= Task objective =
The listing below is to be reproduced in full, exactly as given.

= Exercise material =
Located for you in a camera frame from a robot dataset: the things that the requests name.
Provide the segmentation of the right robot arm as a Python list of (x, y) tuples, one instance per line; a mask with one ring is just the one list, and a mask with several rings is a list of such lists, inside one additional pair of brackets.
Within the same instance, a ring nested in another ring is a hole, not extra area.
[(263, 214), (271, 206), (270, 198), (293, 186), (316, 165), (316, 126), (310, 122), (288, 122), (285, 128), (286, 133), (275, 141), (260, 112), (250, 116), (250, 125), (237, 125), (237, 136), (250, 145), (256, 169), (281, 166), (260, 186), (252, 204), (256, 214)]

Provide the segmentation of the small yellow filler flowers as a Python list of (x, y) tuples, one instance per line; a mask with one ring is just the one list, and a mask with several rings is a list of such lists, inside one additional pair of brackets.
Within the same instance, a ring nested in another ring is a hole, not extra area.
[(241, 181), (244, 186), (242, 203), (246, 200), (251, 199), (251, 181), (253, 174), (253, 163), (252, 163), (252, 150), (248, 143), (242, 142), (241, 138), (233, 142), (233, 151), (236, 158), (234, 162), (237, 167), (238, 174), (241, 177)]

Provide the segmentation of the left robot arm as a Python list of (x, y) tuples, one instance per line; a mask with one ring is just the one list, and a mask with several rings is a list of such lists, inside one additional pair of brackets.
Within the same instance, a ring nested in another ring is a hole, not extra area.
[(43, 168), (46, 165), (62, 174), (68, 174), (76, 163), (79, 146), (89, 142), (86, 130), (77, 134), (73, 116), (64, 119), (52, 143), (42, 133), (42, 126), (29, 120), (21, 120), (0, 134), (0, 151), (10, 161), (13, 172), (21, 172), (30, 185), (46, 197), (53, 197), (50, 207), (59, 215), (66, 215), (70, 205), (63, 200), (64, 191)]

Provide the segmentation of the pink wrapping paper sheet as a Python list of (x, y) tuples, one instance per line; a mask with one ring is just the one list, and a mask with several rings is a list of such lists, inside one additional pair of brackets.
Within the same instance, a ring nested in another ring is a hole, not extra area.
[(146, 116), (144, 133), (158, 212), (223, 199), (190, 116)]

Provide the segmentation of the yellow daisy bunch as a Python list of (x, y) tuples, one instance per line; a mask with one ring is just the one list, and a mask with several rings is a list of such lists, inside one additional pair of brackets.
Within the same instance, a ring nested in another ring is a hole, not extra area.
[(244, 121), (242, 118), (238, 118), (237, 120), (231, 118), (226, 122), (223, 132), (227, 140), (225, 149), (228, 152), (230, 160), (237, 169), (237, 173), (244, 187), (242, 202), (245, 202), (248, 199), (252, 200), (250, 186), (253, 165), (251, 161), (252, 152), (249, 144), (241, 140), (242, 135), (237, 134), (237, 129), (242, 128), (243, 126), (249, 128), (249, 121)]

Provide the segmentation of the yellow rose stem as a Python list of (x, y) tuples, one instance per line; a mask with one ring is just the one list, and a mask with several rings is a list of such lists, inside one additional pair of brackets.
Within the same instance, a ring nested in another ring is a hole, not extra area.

= Result for this task =
Located for you in a camera frame from a robot dataset: the things that the requests name.
Provide the segmentation of the right robot arm as a Python list of (x, y) tuples, one instance per line; a mask with one ring is just the one list, and a mask with several rings is a list of such lists, inside one additional pair of brackets.
Within the same instance, a ring nested in another ring is a hole, not extra area.
[(263, 214), (271, 206), (270, 198), (293, 186), (316, 165), (316, 126), (310, 122), (288, 122), (285, 128), (286, 133), (275, 141), (260, 112), (250, 116), (250, 125), (237, 125), (237, 136), (250, 145), (256, 169), (281, 166), (260, 186), (252, 204), (256, 214)]

Provide the segmentation of the small yellow filler flowers as a Python list of (x, y) tuples, one instance per line; a mask with one ring is just the one list, and a mask with several rings is a list of such lists, inside one additional pair of brackets.
Within the same instance, a ring nested in another ring is a hole, not extra area.
[(241, 181), (244, 186), (242, 203), (246, 200), (251, 199), (251, 181), (253, 174), (253, 163), (252, 163), (252, 150), (248, 143), (242, 142), (241, 138), (233, 142), (233, 151), (236, 158), (234, 162), (237, 167), (238, 174), (241, 177)]

Provide the segmentation of the left robot arm as a Python list of (x, y) tuples, one instance per line; a mask with one ring is just the one list, and a mask with several rings is a list of such lists, inside one additional pair of brackets.
Within the same instance, a ring nested in another ring is a hole, not extra area.
[(43, 168), (46, 165), (62, 174), (68, 174), (76, 163), (79, 146), (89, 142), (86, 130), (77, 134), (73, 116), (64, 119), (52, 143), (42, 133), (42, 126), (29, 120), (21, 120), (0, 134), (0, 151), (10, 161), (13, 172), (21, 172), (30, 185), (46, 197), (53, 197), (50, 207), (59, 215), (66, 215), (70, 205), (63, 200), (64, 191)]

Provide the segmentation of the pink wrapping paper sheet as a Python list of (x, y) tuples, one instance per line; a mask with one ring is just the one list, and a mask with several rings is a list of such lists, inside one additional pair of brackets.
Within the same instance, a ring nested in another ring is a hole, not extra area.
[(146, 116), (144, 133), (158, 212), (223, 199), (190, 116)]

Provide the segmentation of the yellow daisy bunch as a Python list of (x, y) tuples, one instance per line; a mask with one ring is just the one list, and a mask with several rings is a list of such lists, inside one additional pair of brackets.
Within the same instance, a ring nested in another ring is a hole, not extra area.
[(244, 121), (242, 118), (238, 118), (237, 120), (231, 118), (226, 122), (223, 132), (227, 140), (225, 149), (228, 152), (230, 160), (237, 169), (237, 173), (244, 187), (242, 202), (245, 202), (248, 199), (252, 200), (250, 186), (253, 165), (251, 161), (252, 152), (249, 144), (241, 140), (242, 135), (237, 134), (237, 129), (242, 128), (243, 126), (249, 128), (249, 121)]

Provide the segmentation of the yellow rose stem as a Python list of (x, y) tuples, one instance per line; a mask with one ring is just the one list, and a mask with several rings is a list of such lists, inside one additional pair of brackets.
Within the same instance, a ring nested in another ring is a hole, not extra area.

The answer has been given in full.